Designed for RNA-seq workflows, ExpreSEd provides a streamlined pipeline to differential expression results. Use a SummarizedExperiment object through the R package interface, or supply raw count matrices and sample metadata (TSV/CSV) directly via the command-line interface.
Reproducibility / How to Run
This project has: - Conda env file at r-package/environment.yml - Dockerfile at r-package/Dockerfile - Nextflow pipeline at nextflow/main.nf
From repo root (JW26ADS8192.v0.0.2):
# Step 1. Create Conda environment
conda env create -f environment.yml
conda activate ads8192
# Step 2. Build and Run a Docker Image
docker build -t hw2-jewel:0.0.3 ./r-package
docker run --rm -it -v "$PWD":/ads8192 -w /ads8192 hw2-jewel:0.0.3
# Step 3. Run Nextflow workflow
nextflow run nextflow/main.nf -c nextflow/nextflow.config -profile docker --outdir nextflow/resultsR Studio Analysis
Quick Start
# Load package and example data (SummarizedExperiment)
library(ExpreSEd)
data(example_se)
# Pick the optimal 'minimun gene count' filtering threshold.
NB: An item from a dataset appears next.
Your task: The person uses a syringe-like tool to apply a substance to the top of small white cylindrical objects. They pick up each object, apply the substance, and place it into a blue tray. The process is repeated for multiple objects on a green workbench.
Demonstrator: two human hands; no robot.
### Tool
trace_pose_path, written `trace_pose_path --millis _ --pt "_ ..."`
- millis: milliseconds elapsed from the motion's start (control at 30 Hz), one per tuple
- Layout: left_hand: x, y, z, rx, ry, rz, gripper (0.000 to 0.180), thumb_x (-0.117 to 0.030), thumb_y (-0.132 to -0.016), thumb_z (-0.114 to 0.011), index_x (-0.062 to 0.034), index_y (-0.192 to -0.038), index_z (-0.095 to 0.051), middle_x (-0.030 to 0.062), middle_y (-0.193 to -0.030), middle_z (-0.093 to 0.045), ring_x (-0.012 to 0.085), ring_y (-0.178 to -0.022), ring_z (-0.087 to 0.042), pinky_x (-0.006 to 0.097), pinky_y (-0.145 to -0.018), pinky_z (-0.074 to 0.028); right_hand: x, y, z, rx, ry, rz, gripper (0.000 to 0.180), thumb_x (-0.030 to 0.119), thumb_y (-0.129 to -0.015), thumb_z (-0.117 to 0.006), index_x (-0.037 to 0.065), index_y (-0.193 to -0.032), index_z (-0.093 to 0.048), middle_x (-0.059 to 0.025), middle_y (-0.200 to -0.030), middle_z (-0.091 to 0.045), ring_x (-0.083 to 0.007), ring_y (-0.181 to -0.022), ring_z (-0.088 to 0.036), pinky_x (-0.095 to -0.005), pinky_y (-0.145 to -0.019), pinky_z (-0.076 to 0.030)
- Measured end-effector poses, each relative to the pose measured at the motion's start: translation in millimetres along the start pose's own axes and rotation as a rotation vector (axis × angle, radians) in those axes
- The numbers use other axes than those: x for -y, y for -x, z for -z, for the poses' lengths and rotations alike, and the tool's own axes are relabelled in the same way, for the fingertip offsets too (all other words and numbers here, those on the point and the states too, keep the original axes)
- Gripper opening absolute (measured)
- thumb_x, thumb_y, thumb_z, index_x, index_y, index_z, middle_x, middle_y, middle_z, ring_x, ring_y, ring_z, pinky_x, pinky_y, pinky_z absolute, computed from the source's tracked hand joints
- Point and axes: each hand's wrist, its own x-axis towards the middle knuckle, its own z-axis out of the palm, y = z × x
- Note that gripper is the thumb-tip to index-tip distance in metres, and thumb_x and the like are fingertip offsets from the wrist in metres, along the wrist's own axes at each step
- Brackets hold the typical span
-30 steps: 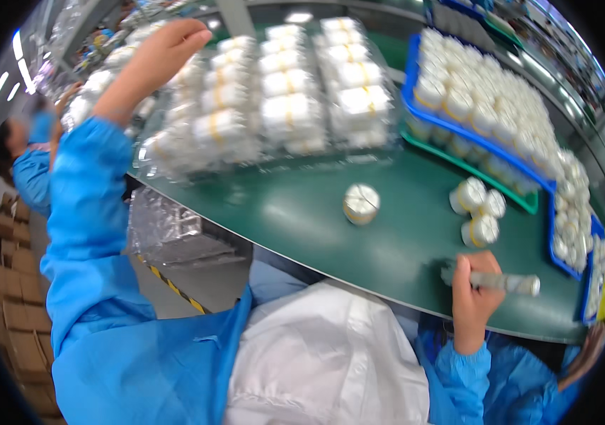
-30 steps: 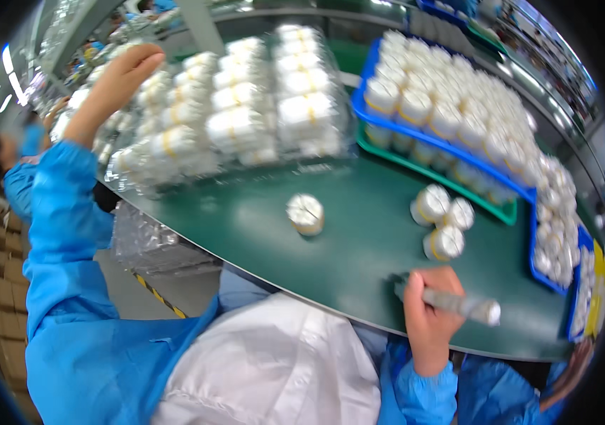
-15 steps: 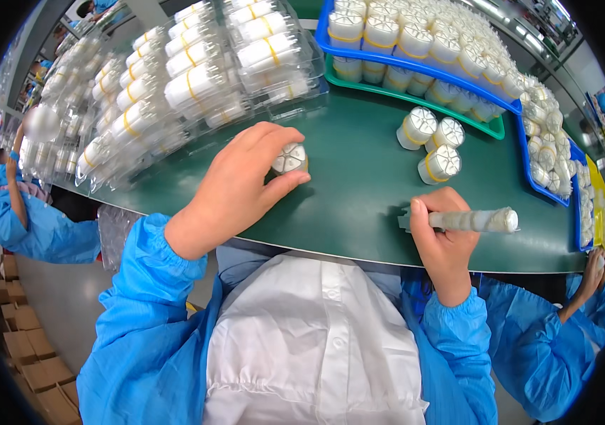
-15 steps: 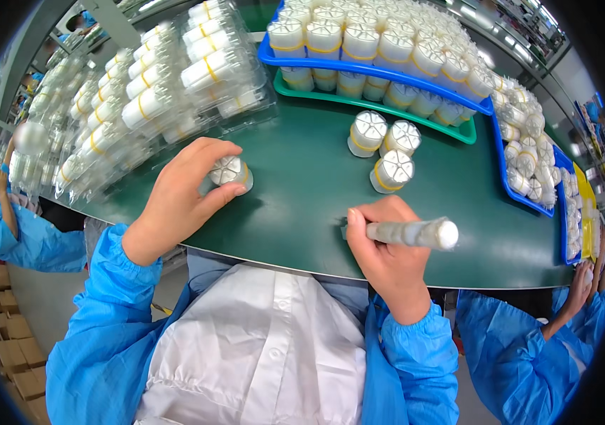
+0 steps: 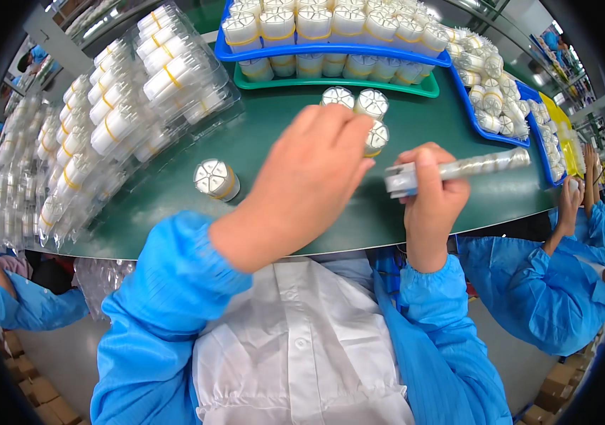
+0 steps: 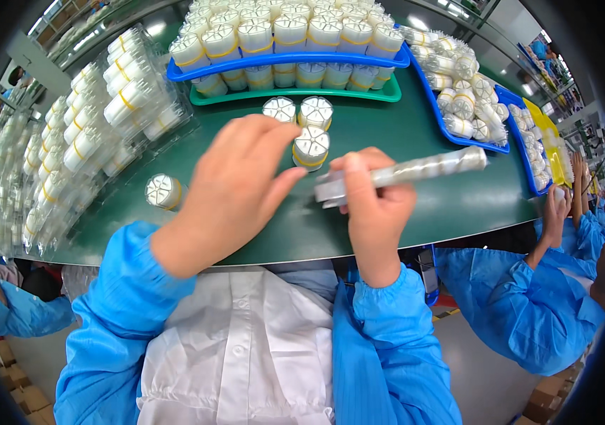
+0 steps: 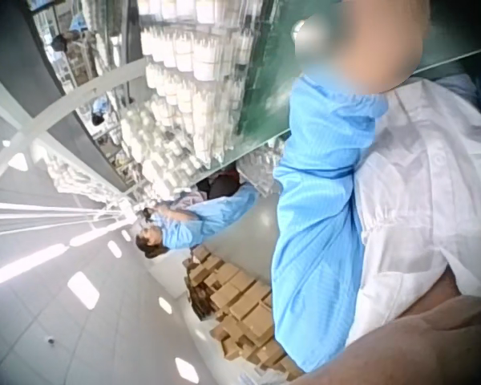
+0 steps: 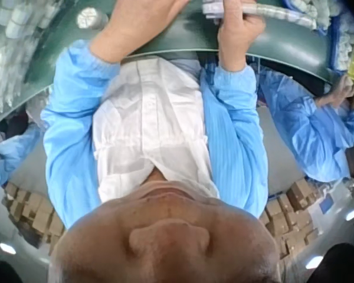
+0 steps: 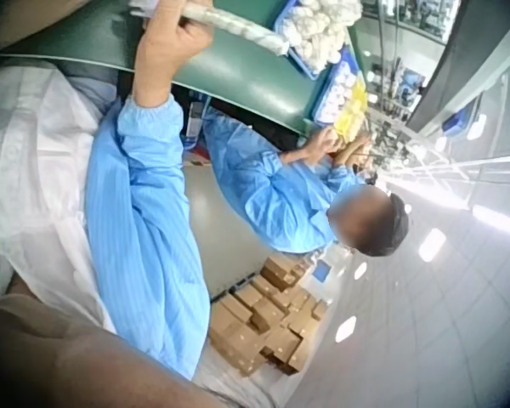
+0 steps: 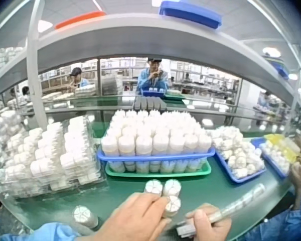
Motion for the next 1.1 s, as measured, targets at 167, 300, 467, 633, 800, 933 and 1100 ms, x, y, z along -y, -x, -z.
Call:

example_se_filtering_assessment <- determine_filter_threshold(
se_ln = example_se,
count_thresholds = c(0, 1, 5, 10, 20, 50, 100, 200, 500),
assay_name = "counts",
ref_level = "Tconv",
group_var = "cell_type",
p_threshold = 0.05
)
# Filter out the low expression genes
se_filtered <- filter_low_exp_genes(
se_ln = example_se,
min_count_per_group = 10,
assay_name = "counts"
)
# Run the DESeq2 pipeline
se_dge<- run_DESeq2(se_ln = se_filtered, group_var = "cell_type", ref_level = "Tconv")
# Shrink log2 fold-change estimates
se_dge_shrink <- log2_shrinkage(dds = se_dge, shrinkage = "apeglm")
# Summarize Gene Expression
DESeq2_gene_reg_summary<- gene_regulation_summary(
res_df = se_dge_shrink,
p_threshold = 0.05,
fc_threshold = 0.5
)
# Visualize
example_se_volcano<- generate_volcano(
res_df = se_dge_shrink,
fc_threshold = 0.5,
xlab = "log2 Fold Change (Treg vs Tconv)",
set_title = "Volcano Plot - Lymph Node Treg vs Tconv",
p_threshold = 0.05
)
# Export Results
example_se_exports<- export_outputs(
res_df = se_dge_shrink,
summary_df = DESeq2_gene_reg_summary,
filtering_diag = example_se_filtering_assessment,
volcano = example_se_volcano,
output_dir = file.path("(tempdir()", "de_output") )Command-Line Interface (via Rapp)
Quick Start
# Load package and example data (TSV)
ex_counts_path <- system.file("testdata", "example_counts.tsv", package = "ExpreSEd")
ex_meta_path <- system.file("testdata", "example_meta.tsv", package = "ExpreSEd")
Sys.setenv(EX_COUNTS = ex_counts_path)
Sys.setenv(EX_META = ex_meta_path)
# Pick the optimal 'minimun gene count' filtering threshold.
ExpreSEd determine_filter_threshold --count $EX_COUNTS --meta $EX_META --output ./results/
# Filter out the low expression genes
ExpreSEd filter_low_exp_genes --count $EX_COUNTS --meta $EX_META --output ./results/
# Run the DESeq2 pipeline
ExpreSEd run_DESeq2 --input ./results/se_filtered.rds --output ./results/
# Shrink log2 fold-change estimates
ExpreSEd log2_shrinkage --input ./results/se_dge.rds --output ./results/
# Summarize Gene Expression
ExpreSEd gene_regulation_summary --input ./results/dge_shrink.rds --output ./results/
# Visualize
ExpreSEd generate_volcano --input ./results/dge_shrink.rds --output ./results/Notes
ExpreSEd R-package includes an additional function (7 total functions) which collectively generates and exports filtering_analysis.tsv, dge_shrink.tsv, volcano_plot.pdf, and volcano_plot.png to current working directory. ExpreSEd CLI only includes 6 functions, which generate and export deliverable within a single step.